Musa menekankan, keberanian Kejaksaan sedang diuji di hadapan publik. “Kami tahu tidak mudah menyentuh kasus yang nilai kerugian negaranya mencapai puluhan miliar rupiah, apalagi jika melibatkan banyak kepentingan. Tapi justru di sinilah integritas Kejaksaan dipertaruhkan. Jangan hanya berani pada pelaku kecil, tapi diam pada aktor utama. Jangan hanya prosedural, tapi harus substansial,” lanjutnya.
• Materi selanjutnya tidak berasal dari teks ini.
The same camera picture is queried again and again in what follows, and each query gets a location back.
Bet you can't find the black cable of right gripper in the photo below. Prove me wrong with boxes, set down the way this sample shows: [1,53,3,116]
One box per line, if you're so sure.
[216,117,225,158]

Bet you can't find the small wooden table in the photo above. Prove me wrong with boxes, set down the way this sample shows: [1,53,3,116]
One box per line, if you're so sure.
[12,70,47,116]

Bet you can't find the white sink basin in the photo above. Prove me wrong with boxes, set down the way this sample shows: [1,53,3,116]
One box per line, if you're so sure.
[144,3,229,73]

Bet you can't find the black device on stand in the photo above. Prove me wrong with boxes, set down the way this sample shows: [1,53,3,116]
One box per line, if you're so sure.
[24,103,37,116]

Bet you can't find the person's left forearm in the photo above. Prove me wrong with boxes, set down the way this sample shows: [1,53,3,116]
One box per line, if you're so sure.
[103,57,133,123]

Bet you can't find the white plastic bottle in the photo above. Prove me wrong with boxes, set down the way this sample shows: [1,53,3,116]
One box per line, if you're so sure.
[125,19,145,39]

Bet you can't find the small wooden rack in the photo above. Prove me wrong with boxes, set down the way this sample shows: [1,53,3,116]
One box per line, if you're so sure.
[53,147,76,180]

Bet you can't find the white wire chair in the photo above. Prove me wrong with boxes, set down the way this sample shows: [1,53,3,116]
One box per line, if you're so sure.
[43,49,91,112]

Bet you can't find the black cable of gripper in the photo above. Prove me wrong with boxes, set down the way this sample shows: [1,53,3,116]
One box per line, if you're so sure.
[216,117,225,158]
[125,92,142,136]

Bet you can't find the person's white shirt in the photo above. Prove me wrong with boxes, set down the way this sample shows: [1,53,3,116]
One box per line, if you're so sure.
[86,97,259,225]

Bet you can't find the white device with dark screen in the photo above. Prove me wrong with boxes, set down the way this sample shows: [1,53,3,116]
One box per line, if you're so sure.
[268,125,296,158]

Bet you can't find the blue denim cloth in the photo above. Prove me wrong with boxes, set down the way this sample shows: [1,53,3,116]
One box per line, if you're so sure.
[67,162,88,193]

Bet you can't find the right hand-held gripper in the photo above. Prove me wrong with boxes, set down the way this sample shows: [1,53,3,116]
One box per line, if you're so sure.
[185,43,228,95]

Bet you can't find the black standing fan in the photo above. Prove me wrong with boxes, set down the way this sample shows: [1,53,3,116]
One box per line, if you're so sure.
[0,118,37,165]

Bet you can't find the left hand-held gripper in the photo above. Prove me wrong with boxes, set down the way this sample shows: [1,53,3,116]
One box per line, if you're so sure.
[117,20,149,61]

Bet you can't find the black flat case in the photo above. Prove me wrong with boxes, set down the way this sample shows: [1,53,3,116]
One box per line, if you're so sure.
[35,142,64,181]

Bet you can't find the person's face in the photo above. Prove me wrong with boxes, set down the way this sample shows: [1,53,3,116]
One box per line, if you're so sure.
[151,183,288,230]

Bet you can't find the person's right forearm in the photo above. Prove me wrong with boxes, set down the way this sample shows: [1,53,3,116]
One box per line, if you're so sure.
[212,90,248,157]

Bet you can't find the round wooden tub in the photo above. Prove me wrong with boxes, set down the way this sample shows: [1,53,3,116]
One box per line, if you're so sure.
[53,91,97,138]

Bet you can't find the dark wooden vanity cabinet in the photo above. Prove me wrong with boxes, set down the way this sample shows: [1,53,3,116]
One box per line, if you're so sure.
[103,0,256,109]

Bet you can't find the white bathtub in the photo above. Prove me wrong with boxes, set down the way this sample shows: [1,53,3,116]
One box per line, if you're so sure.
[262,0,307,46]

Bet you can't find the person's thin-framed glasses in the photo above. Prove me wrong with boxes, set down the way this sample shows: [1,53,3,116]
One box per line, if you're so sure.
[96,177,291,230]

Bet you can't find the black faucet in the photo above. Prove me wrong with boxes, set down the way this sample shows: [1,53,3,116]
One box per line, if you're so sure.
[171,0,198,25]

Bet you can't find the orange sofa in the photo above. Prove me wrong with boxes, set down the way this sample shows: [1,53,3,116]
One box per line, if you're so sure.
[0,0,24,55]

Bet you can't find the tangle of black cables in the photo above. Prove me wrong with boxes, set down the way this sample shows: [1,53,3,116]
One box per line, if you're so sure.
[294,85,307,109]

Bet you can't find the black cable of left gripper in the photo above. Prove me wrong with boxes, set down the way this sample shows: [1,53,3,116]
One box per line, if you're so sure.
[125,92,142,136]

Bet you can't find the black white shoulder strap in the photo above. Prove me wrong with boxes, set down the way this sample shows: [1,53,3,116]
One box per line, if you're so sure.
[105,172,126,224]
Ia menambahkan, gerakan rakyat sipil tidak hanya turun untuk mengkritik, tetapi siap memberi dukungan moral dan mengawal proses hukum hingga tuntas.

“Kami di JARAKK bukan hanya datang untuk mengkritik atau menekan. Kami siap membahu, mendukung, dan mengawal langkah Kejaksaan dalam menjalankan seluruh poin tuntutan rakyat yang telah kami sampaikan. Tapi bila Kejaksaan malah bungkam dan terus mengulur-ulur proses, maka jangan salahkan rakyat bila gelombang tekanan ini berubah menjadi tsunami perlawanan sipil yang lebih luas,” tandas Musa.